Sophie de Carné-Carnavalet, En équilibre
Rendez-vous au dernier étage de l’immeuble qui héberge le cabinet Sekri Valentin Zerrouk dans le 8e arrondissement de Paris. « Parfois, quand la météo est troublée comme en cette fin d’après-midi, à l’heure du coucher de soleil, le ciel se couvre d’un voile rose et la tour Eiffel est encore plus belle », observe l’associée avant de se prêter à l’exercice du portrait.
Quand, en 2006, Sophie de Carné-Carnavalet s’inscrit à la Sorbonne, elle ne s’imagine pas devenir un jour avocate fiscaliste. Attirée tant par le droit que par l’économie, elle hésite entre « l’avocature, la magistrature et le journalisme d’investigation ». Elle valide donc deux masters à la Sorbonne, l’un en économie, l’autre en droit des affaires, afin de ne se fermer aucune porte et de pousser celles d’Assas, où elle obtient un MBA en droit des affaires, gestion et management, et un master 2 en droit des affaires et en économie. « J’ai pris goût à cet univers. Défendre un point de vue et résoudre des problèmes grâce à un argumentaire juridique me passionnent. » Sa formation en alternance au sein de la direction juridique de Total la fait cependant déchanter. Elle entreprend donc un nouveau master, cette fois-ci en opérations et fiscalité internationale des sociétés, qui se trouvera être la bonne formule.

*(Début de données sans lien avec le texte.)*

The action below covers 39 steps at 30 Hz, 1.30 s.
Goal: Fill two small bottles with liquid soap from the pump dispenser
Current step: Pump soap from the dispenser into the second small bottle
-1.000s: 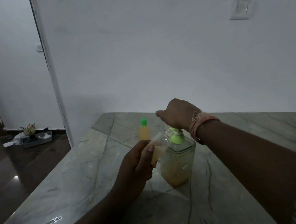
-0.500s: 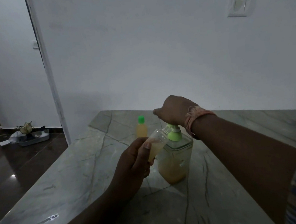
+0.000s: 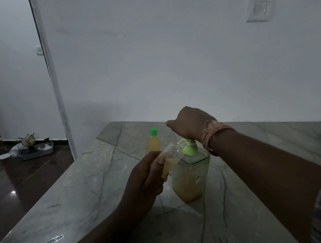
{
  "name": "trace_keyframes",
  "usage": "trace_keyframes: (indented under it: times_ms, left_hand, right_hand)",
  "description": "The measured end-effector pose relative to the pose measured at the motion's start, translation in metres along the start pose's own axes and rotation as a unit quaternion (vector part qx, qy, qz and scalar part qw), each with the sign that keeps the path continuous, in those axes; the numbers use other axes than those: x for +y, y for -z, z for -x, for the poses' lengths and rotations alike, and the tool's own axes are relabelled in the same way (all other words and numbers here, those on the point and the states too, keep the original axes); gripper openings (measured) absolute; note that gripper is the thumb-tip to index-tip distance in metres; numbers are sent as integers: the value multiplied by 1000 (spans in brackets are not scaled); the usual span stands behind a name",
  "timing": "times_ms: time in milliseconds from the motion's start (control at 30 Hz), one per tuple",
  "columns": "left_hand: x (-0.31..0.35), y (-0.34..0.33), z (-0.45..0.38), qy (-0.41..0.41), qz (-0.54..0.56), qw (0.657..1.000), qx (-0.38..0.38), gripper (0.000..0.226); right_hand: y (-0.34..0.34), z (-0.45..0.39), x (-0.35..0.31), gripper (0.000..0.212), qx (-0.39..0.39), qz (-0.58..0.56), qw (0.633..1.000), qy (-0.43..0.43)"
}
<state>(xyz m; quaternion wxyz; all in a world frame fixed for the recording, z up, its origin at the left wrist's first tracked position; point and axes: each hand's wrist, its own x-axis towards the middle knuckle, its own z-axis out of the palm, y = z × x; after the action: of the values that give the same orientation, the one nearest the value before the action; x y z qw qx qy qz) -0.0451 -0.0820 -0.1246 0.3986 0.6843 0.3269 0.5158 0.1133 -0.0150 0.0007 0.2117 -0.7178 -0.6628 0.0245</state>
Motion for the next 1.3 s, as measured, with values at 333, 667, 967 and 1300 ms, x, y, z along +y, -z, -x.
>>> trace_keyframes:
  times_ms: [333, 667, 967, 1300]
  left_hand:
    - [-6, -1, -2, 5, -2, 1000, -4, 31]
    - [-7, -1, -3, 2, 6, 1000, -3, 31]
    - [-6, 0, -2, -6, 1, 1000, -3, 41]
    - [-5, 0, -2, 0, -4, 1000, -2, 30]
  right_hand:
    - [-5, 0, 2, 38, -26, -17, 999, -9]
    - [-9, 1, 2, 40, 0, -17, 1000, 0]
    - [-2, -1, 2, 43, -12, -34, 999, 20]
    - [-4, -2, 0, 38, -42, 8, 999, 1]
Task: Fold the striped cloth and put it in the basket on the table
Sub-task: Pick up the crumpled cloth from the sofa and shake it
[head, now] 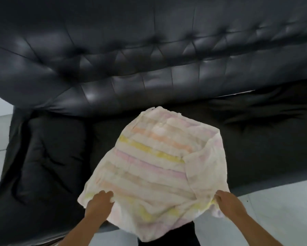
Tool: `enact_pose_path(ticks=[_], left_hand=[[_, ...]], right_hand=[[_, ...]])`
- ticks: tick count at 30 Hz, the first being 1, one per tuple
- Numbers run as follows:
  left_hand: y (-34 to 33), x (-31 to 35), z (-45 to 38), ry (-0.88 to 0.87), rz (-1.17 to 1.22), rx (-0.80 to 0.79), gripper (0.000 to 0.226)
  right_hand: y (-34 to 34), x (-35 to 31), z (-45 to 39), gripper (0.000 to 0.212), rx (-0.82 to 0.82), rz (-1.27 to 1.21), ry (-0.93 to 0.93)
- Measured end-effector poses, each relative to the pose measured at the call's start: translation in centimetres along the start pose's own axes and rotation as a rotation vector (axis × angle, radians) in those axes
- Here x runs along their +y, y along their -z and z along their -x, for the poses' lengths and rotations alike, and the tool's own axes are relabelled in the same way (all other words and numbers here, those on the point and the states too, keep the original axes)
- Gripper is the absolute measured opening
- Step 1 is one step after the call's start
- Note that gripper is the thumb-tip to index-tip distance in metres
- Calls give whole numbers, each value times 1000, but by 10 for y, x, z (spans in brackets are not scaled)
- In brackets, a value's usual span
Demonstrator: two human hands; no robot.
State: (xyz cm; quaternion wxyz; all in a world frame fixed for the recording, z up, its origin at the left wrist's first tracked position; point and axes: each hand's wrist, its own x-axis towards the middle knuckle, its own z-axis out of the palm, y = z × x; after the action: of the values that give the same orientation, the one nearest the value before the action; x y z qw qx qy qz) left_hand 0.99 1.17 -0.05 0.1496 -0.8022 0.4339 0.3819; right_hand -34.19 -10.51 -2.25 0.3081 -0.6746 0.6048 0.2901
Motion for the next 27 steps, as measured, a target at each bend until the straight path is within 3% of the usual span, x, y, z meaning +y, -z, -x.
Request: enact_pose_path(ticks=[4, 6, 8, 11, 13, 16, 17, 19, 21, 23, 25, 27], left_hand=[[-2, 27, -27, 365, 669, 395, 31], [5, 51, -43, 362, 820, 483, 35], [1, 72, -68, 278, 738, 446, 47], [-24, 98, -100, 177, 382, 356, 61], [-37, 116, -113, 103, 268, 332, 57], [-45, 152, -135, -117, 182, 382, 47], [-44, 168, -144, -217, 148, 410, 47], [-40, 211, -163, -442, 71, 459, 57], [-37, 264, -175, -581, 7, 410, 69], [-40, 307, -188, -648, -157, 266, 69], [-51, 331, -196, -721, -493, 103, 55], [-59, 329, -196, -694, -694, 8, 38]], right_hand=[[-19, 19, -38, 16, -34, -104, -50], [-15, 14, -67, 25, 40, -176, -50], [-7, -5, -102, 55, 89, -183, -15], [-6, -53, -150, 69, 42, -116, 95], [-15, -73, -174, 62, 22, -100, 87], [-24, -61, -181, 36, 175, -263, 106], [-24, -47, -171, 29, 277, -356, 195], [-22, -18, -147, 39, 332, -366, 403], [-23, 17, -121, 32, -41, -455, 550], [-23, 51, -96, 36, -401, -562, 437], [-16, 82, -81, 32, -660, -609, 298], [-6, 100, -72, 21, -776, -807, 138]])
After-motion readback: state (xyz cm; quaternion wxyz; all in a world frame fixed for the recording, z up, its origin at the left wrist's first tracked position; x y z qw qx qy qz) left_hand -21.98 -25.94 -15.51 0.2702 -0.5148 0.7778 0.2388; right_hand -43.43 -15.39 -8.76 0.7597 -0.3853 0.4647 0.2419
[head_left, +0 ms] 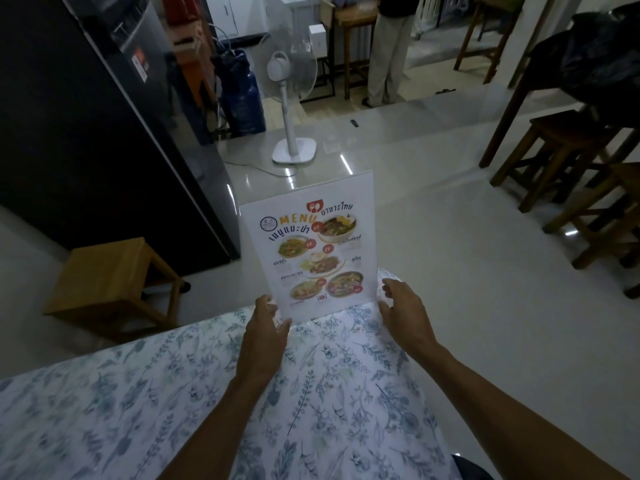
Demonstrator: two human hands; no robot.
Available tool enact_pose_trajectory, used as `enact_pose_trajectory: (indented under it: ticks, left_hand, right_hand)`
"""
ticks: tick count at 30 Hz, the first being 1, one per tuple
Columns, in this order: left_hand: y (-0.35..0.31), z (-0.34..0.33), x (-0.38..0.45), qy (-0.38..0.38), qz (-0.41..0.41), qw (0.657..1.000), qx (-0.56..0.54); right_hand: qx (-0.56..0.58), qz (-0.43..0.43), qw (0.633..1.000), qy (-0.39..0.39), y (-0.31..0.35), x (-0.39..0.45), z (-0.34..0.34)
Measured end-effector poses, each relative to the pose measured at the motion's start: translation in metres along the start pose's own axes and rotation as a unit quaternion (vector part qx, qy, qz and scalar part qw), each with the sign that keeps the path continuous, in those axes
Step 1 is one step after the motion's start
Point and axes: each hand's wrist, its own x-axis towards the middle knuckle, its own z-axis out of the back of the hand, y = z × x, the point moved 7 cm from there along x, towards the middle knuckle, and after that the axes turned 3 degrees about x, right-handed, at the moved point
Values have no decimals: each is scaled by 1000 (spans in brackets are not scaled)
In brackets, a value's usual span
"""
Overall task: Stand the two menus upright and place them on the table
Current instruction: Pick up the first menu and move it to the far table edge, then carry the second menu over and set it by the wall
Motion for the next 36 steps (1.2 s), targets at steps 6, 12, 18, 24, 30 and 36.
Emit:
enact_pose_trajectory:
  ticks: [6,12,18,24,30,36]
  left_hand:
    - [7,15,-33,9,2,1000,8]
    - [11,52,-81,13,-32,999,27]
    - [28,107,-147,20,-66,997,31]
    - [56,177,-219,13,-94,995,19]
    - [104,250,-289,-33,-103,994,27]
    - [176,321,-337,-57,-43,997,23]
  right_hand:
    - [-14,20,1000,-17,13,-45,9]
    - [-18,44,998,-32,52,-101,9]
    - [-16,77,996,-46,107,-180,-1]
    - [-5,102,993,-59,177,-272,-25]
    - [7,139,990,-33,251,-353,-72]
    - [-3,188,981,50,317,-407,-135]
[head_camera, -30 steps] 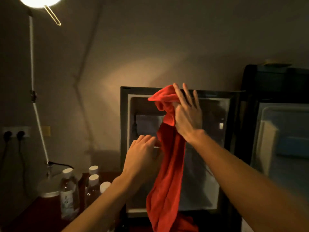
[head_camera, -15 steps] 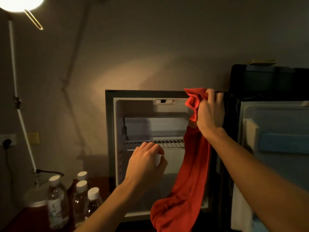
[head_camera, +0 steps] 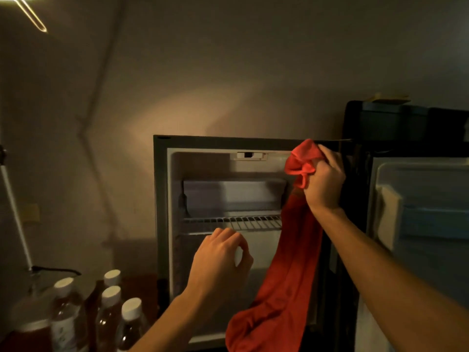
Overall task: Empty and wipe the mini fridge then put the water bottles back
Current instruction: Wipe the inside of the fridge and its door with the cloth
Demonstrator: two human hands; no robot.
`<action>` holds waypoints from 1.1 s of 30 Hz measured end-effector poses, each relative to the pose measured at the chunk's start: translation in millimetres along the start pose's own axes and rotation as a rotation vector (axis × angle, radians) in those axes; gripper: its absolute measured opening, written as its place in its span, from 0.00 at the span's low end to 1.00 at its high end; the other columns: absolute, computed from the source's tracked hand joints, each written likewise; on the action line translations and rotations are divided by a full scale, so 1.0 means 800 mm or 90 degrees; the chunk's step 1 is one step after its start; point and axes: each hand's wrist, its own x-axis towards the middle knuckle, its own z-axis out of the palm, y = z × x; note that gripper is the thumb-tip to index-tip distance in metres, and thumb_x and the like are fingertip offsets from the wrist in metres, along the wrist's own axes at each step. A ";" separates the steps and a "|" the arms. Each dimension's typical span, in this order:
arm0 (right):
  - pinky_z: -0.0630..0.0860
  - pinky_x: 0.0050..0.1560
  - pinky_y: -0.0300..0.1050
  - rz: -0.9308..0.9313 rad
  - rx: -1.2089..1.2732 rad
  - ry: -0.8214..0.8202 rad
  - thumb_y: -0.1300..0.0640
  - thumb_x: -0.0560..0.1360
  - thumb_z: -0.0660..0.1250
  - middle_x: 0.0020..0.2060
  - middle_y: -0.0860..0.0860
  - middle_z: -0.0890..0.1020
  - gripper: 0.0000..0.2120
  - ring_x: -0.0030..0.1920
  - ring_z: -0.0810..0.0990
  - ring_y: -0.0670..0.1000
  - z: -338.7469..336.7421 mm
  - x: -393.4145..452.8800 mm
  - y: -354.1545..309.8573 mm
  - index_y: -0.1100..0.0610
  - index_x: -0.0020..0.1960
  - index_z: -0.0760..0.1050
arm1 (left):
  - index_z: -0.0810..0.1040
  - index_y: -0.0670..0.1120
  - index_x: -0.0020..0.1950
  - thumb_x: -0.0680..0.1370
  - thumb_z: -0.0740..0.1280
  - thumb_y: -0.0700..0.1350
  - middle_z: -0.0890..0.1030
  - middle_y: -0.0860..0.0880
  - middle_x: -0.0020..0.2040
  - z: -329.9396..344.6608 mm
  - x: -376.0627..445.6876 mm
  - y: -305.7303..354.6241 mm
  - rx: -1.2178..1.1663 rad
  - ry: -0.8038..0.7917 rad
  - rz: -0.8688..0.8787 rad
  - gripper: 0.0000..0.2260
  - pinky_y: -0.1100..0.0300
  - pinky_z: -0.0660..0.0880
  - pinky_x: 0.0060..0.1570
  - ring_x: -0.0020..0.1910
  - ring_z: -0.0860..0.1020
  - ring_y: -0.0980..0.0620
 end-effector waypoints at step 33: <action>0.54 0.66 0.23 -0.060 -0.195 -0.071 0.71 0.68 0.65 0.66 0.60 0.68 0.17 0.62 0.69 0.49 -0.049 -0.060 -0.012 0.66 0.56 0.77 | 0.54 0.57 0.79 0.70 0.72 0.49 0.67 0.51 0.72 0.106 0.056 0.095 -0.444 -0.127 -0.022 0.41 0.78 0.58 0.62 0.69 0.65 0.57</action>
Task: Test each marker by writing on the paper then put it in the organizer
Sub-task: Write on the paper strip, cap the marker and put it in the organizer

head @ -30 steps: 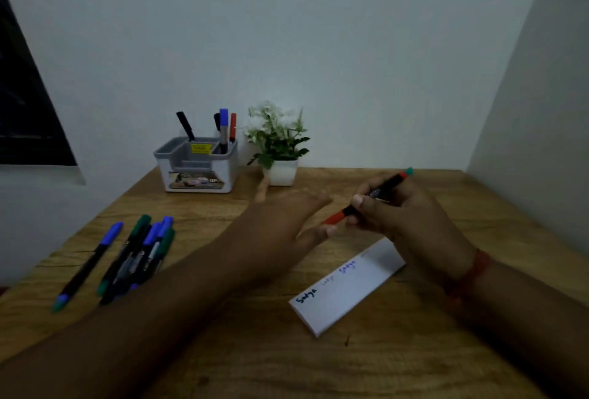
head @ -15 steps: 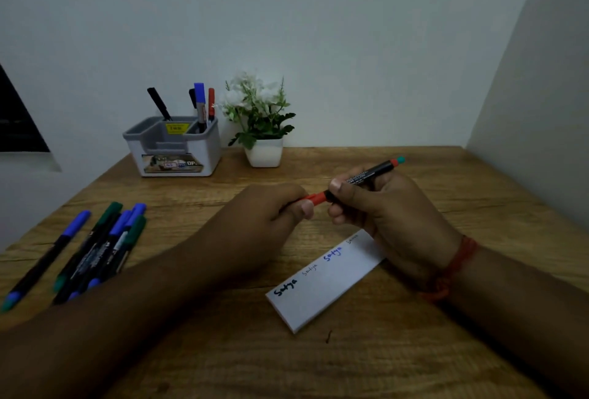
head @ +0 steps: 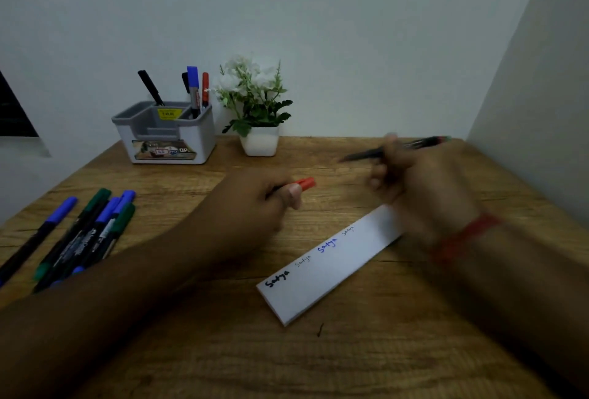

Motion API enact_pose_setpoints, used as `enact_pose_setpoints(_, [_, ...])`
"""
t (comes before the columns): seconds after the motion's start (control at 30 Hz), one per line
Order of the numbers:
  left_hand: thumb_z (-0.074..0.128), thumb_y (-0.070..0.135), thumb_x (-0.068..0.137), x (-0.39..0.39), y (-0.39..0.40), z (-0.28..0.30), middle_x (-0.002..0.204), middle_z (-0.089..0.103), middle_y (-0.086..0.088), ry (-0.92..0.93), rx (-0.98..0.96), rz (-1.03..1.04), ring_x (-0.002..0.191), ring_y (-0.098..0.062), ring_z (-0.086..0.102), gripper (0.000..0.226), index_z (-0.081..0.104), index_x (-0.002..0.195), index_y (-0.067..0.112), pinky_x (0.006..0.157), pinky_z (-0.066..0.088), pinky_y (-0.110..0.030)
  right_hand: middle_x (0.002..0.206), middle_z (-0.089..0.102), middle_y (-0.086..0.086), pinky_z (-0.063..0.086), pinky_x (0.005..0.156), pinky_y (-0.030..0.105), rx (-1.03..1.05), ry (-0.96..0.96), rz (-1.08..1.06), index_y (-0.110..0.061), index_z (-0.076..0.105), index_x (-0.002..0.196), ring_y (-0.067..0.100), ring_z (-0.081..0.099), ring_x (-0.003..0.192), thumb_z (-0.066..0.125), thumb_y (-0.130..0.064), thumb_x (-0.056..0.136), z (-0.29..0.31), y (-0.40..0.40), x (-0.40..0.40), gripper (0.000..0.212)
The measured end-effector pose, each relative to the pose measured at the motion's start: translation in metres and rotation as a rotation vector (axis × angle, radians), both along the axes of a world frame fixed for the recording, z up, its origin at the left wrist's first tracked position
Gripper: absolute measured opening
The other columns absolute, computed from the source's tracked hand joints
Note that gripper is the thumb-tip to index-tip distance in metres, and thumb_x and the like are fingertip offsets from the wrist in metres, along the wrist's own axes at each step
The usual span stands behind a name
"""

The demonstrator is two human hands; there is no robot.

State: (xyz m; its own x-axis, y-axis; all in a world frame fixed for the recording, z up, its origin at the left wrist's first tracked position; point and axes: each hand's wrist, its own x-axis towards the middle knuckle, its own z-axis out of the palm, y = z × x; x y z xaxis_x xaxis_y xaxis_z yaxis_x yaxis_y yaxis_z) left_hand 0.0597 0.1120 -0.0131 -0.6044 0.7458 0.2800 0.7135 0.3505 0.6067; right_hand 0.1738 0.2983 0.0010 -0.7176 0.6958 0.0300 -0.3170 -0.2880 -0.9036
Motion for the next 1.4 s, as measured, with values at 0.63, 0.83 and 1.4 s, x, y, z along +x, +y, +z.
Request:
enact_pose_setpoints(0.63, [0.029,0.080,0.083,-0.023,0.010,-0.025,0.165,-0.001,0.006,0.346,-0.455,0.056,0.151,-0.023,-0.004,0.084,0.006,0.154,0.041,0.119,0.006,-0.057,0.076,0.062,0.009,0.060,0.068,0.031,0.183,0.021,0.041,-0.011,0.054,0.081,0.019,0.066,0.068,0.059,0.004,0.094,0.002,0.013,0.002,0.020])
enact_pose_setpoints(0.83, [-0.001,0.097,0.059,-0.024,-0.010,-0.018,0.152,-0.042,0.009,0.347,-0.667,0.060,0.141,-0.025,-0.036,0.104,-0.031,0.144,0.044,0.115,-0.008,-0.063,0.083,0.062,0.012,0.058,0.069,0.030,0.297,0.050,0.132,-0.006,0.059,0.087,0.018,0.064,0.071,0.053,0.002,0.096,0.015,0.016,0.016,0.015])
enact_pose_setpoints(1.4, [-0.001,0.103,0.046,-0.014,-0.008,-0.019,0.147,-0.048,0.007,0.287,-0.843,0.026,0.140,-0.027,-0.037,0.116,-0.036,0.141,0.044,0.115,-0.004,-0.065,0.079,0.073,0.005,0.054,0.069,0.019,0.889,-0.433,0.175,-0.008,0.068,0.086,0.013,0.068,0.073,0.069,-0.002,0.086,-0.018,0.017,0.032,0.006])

En 2012, alors stagiaire fiscaliste chez Landwell & Associés, Sophie de Carné-Carnavalet est amenée à travailler sur les problématiques juridiques des hauts patrimoines. C’est la révélation. Deux ans plus tard, elle intègre le département patrimoine de STC Partners, après l’école des avocats et des stages chez Suez, UGGC Avocats et Fieldfisher. Chez Sekri Valentin Zerrouk, qu’elle rejoint en 2016, elle ajoute une corde à son arc : le corporate tax.
Au fur et à mesure des années, Sophie de Carné-Carnavalet se perfectionne sur les sujets patrimoniaux pour y consacrer finalement tout son temps. Ce qu’elle apprécie tout particulièrement ? Sa clientèle, variée, et le fait « de pouvoir nouer des relations durables avec des familles [qu’elle accompagne] parfois sur plusieurs générations ».
Une vie au-delà du travail
Celle qui se qualifie de pointilleuse surveille de près l’actualité jurisprudentielle. Apprendre de nouvelles choses fait partie de son quotidien et la passionne. Mais ce qui compte aussi pour elle, c’est d’avoir une vie épanouie à côté de son métier d’avocate. « Je suis la preuve par l’exemple qu’il est possible de conjuguer vie professionnelle avec vie personnelle, et surtout que l’on est plus performant en alliant les deux. » Cette conviction, elle la porte depuis qu’elle a participé à une interview de Christine Lagarde. L’histoire de cette avocate d’affaires et femme politique est aussi celle d’une mère de deux enfants qui a su concilier vie de famille et vie professionnelle. Sophie de Carné-Carnavalet aime explorer les relations humaines aussi bien avec ses clients que dans les livres. « Cela me permet de m’évader et de me nourrir intellectuellement et philosophiquement. Parfois, je me plonge dans des lectures difficiles, comme l’inceste, la dépression, les relations aux parents et je lis de nombreux livres sur le sujet. »
Respirer l’air frais
Les minutes passent, et le ciel vire légèrement au rose. Il est donc temps de parler de voyage et de beauté des paysages. Enfant, Sophie de Carné-Carnavalet passait ses vacances à la montagne, dans les Écrins. L’été, c’est plutôt la randonnée qu’elle pratiquait avec sa famille. L’hiver, les sports de glisse prenaient le relais. Et aujourd’hui, il semble que rien n’ait changé : « J’aime les grands espaces et j’essaie d’initier mes enfants. Quand je skie, il y a une sensation de vitesse et de liberté que je trouve incroyable, sans compter les décors qui sont magnifiques. ». Sophie de Carné-Carnavalet me décrit les paysages des terres vallonnées, sa découverte de la Patagonie, le respect de la montagne et de la nature. 17 heures sonnent. Le rose s’est emparé du ciel, le soleil décline et ses derniers rayons illuminent la tour Eiffel. Difficile de ne pas concéder qu’« en effet, elle est plus belle ». Il est temps de quitter cette avocate au parcours aussi exigeant qu’inspirant, laissant derrière nous l’image d’un équilibre patiemment construit.